[WHAT IS BEING ASKED]
Could you return the data below exactly as it appears?

[DATASET EXCERPT]
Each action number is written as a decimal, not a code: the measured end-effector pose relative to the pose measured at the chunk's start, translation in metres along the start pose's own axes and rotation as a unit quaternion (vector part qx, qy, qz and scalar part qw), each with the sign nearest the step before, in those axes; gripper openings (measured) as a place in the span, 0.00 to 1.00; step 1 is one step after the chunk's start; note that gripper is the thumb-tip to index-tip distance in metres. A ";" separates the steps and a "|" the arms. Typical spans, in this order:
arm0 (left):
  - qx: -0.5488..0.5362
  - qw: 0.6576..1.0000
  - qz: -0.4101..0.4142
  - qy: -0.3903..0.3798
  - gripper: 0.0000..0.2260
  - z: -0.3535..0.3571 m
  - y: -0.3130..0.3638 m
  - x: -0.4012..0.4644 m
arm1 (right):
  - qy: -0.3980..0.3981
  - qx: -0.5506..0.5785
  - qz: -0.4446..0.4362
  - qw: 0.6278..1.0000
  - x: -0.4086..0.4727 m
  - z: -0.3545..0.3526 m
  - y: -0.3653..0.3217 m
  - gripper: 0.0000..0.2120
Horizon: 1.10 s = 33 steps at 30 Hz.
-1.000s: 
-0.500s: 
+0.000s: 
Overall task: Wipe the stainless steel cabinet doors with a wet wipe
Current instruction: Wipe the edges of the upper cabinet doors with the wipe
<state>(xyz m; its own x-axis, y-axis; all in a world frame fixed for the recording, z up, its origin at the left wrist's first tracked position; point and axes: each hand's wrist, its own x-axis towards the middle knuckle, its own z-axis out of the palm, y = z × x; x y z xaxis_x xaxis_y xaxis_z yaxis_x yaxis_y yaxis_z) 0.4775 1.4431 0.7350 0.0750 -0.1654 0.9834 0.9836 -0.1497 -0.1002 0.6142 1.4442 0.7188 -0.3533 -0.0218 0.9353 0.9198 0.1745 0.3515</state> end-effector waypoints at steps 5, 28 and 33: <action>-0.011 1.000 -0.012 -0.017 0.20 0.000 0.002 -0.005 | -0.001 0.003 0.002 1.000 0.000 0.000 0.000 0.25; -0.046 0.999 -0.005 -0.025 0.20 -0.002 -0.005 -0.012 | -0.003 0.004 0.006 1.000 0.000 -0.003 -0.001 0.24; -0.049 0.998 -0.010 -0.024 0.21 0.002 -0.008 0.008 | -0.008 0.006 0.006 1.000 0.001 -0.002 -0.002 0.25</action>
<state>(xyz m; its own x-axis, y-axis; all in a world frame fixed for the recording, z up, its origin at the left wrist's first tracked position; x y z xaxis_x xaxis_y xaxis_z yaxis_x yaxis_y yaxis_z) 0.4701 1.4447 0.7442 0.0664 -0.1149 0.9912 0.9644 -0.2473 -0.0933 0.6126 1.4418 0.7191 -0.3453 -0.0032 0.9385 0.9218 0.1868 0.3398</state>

[ANSWER SECTION]
Each action number is written as a decimal, not a code: the measured end-effector pose relative to the pose measured at the chunk's start, translation in metres along the start pose's own axes and rotation as a unit quaternion (vector part qx, qy, qz and scalar part qw), each with the sign nearest the step before, in those axes; gripper openings (measured) as a place in the span, 0.00 to 1.00; step 1 is one step after the chunk's start; note that gripper is the thumb-tip to index-tip distance in metres. A ";" separates the steps and a "|" the arms. Typical spans, in this order:
arm0 (left):
  - qx: -0.5488..0.5362
  - qw: 0.6576..1.0000
  - qz: -0.4101..0.4142
  - qy: -0.3903..0.3798
  - gripper: 0.0000..0.2260
  - z: -0.3535..0.3571 m
  - y: -0.3130..0.3638 m
  - x: -0.4012..0.4644 m
arm1 (right):
  - qy: -0.3980..0.3981
  - qx: -0.5506..0.5785
  - qz: -0.4446..0.4362
  - qw: 0.6278..1.0000
  - x: -0.4086..0.4727 m
  - z: -0.3545..0.3526 m
  - y: -0.3653..0.3217 m
  - gripper: 0.0000..0.2120
Horizon: 1.10 s = 33 steps at 30 Hz.
-1.000s: 
-0.500s: 
+0.000s: 
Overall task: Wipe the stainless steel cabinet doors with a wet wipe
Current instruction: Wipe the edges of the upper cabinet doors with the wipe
<state>(xyz m; its own x-axis, y-axis; all in a world frame fixed for the recording, z up, its origin at the left wrist's first tracked position; point and axes: each hand's wrist, its own x-axis towards the middle knuckle, its own z-axis out of the palm, y = z × x; x y z xaxis_x xaxis_y xaxis_z yaxis_x yaxis_y yaxis_z) 0.4775 1.4431 0.7350 0.0750 -0.1654 0.9834 0.9836 -0.1497 -0.1002 0.6142 1.4442 0.7188 -0.3533 -0.0218 0.9353 0.9198 0.1745 0.3515</state> end-effector waypoints at steps 5, 28 and 33: <action>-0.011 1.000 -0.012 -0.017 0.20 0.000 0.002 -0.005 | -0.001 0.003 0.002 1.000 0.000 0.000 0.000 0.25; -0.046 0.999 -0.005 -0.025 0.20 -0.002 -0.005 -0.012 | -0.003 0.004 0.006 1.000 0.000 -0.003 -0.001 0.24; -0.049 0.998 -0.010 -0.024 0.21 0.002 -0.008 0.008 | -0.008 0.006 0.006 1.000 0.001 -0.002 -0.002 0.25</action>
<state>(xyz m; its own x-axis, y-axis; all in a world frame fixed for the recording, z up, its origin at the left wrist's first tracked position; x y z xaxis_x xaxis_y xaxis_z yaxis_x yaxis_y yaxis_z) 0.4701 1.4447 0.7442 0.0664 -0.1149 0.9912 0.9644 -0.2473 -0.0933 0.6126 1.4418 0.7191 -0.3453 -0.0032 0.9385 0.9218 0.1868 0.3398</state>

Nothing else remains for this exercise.